:: Task description ::
Look through the records, and wherever the string "trace" turns up, copy out that line.

------------

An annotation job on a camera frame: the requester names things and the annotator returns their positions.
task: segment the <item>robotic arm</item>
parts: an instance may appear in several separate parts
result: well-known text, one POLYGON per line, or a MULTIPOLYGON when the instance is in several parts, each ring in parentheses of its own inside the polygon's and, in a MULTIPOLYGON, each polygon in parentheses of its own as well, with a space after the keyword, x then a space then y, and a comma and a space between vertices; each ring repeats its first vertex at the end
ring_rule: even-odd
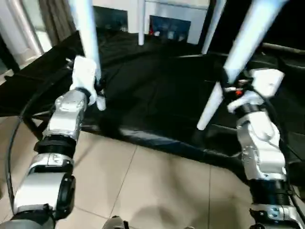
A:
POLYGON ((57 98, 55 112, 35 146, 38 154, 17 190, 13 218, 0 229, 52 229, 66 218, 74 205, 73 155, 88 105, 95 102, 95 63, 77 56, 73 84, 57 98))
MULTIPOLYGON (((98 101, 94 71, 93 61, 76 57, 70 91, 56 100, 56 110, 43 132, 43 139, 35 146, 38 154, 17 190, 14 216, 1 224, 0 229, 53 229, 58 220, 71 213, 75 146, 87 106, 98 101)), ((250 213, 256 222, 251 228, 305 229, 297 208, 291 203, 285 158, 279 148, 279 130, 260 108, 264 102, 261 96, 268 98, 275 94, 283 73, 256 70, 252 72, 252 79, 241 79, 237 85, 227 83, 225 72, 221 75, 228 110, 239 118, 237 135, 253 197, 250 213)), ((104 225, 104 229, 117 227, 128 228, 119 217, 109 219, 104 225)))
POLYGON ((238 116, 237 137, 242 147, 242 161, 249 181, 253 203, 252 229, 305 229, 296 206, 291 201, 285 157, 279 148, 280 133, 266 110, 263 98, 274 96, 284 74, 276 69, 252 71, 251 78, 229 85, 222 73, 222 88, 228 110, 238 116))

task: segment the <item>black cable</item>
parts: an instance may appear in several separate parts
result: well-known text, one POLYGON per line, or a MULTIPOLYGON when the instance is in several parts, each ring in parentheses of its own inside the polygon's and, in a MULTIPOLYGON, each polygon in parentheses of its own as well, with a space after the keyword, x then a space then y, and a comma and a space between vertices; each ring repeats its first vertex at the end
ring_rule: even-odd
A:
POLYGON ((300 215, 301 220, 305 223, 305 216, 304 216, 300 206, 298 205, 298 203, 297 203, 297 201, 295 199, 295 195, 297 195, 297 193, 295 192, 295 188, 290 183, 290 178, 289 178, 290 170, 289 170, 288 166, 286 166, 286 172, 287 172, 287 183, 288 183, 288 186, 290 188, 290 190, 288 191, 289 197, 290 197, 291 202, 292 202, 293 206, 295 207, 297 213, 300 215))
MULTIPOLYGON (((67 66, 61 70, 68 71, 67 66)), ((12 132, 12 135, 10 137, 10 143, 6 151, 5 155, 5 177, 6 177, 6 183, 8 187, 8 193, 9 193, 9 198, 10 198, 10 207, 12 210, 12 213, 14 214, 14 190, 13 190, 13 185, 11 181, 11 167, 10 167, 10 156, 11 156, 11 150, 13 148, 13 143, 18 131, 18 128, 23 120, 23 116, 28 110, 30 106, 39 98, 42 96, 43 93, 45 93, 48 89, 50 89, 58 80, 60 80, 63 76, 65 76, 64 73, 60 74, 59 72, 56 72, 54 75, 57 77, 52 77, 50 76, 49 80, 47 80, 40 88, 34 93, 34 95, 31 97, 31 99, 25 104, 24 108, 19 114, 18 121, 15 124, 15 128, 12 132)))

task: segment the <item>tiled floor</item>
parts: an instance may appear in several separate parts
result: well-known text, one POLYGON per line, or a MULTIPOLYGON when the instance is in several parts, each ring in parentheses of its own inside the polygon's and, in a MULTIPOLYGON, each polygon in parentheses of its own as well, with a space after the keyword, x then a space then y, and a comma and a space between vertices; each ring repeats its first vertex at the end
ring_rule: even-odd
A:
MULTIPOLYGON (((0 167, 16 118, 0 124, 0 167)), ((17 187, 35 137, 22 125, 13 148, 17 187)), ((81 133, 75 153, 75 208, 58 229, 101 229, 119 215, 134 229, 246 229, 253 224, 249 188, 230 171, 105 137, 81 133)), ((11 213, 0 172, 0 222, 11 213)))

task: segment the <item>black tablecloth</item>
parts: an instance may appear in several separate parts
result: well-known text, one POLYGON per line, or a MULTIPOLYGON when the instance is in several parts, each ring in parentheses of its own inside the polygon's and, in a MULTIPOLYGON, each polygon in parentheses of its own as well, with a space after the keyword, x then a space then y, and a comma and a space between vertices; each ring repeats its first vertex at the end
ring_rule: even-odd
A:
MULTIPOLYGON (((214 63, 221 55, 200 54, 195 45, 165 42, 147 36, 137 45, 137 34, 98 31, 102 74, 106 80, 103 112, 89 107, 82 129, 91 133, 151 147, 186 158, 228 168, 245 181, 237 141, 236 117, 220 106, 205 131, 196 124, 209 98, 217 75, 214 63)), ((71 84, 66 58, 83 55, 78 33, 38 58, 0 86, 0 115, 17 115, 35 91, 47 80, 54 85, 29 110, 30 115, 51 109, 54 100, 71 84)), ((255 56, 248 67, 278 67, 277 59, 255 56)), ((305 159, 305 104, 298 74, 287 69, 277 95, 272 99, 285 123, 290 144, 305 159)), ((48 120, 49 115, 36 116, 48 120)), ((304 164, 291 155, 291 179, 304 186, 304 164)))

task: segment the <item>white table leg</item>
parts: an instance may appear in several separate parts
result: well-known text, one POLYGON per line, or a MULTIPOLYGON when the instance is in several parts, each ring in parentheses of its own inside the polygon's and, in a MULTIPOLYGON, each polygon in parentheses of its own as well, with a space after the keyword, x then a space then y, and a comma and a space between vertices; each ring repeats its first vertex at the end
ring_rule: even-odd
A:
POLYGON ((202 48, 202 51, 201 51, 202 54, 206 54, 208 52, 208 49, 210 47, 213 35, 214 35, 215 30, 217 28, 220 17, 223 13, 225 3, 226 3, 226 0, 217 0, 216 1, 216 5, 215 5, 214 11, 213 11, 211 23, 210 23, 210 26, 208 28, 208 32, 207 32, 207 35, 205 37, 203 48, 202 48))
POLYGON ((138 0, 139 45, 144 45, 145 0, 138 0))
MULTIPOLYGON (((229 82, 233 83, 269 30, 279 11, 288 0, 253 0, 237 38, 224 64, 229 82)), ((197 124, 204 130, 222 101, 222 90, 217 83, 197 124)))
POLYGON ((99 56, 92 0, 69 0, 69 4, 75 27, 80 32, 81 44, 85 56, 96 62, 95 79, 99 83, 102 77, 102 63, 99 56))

------------

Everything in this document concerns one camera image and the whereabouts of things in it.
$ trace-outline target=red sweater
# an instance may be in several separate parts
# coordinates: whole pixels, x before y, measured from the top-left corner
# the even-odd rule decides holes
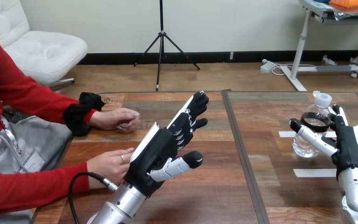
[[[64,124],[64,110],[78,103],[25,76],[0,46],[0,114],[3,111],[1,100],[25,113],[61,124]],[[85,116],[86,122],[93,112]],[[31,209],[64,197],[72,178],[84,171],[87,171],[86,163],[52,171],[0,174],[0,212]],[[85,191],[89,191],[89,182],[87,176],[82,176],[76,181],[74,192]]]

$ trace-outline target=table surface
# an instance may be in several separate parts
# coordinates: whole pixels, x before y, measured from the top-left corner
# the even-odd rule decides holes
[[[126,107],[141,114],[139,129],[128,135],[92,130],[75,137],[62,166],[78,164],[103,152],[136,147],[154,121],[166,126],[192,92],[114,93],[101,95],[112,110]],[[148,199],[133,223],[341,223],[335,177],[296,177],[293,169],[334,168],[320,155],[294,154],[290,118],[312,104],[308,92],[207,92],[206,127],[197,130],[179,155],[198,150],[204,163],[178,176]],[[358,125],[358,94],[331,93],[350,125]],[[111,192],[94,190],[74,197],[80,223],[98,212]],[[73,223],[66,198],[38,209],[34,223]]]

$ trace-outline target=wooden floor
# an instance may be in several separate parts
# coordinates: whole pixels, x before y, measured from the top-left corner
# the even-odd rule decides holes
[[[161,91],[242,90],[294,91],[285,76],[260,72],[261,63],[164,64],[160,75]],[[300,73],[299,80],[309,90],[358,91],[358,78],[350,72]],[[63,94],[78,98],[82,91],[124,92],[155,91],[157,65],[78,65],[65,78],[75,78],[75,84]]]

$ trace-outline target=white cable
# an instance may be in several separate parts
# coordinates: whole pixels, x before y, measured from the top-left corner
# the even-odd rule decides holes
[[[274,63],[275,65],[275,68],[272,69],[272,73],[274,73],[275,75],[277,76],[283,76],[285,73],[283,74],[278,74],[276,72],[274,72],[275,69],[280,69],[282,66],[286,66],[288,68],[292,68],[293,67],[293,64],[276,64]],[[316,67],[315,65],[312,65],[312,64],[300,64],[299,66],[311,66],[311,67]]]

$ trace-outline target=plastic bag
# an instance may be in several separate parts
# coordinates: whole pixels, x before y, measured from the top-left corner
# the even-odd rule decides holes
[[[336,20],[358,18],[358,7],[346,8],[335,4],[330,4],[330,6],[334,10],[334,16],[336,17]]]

------------

:: Written solution ::
$ trace-outline target=red sweater
$ trace-outline target=table surface
$ trace-outline target=wooden floor
$ trace-outline target=white cable
$ trace-outline target=plastic bag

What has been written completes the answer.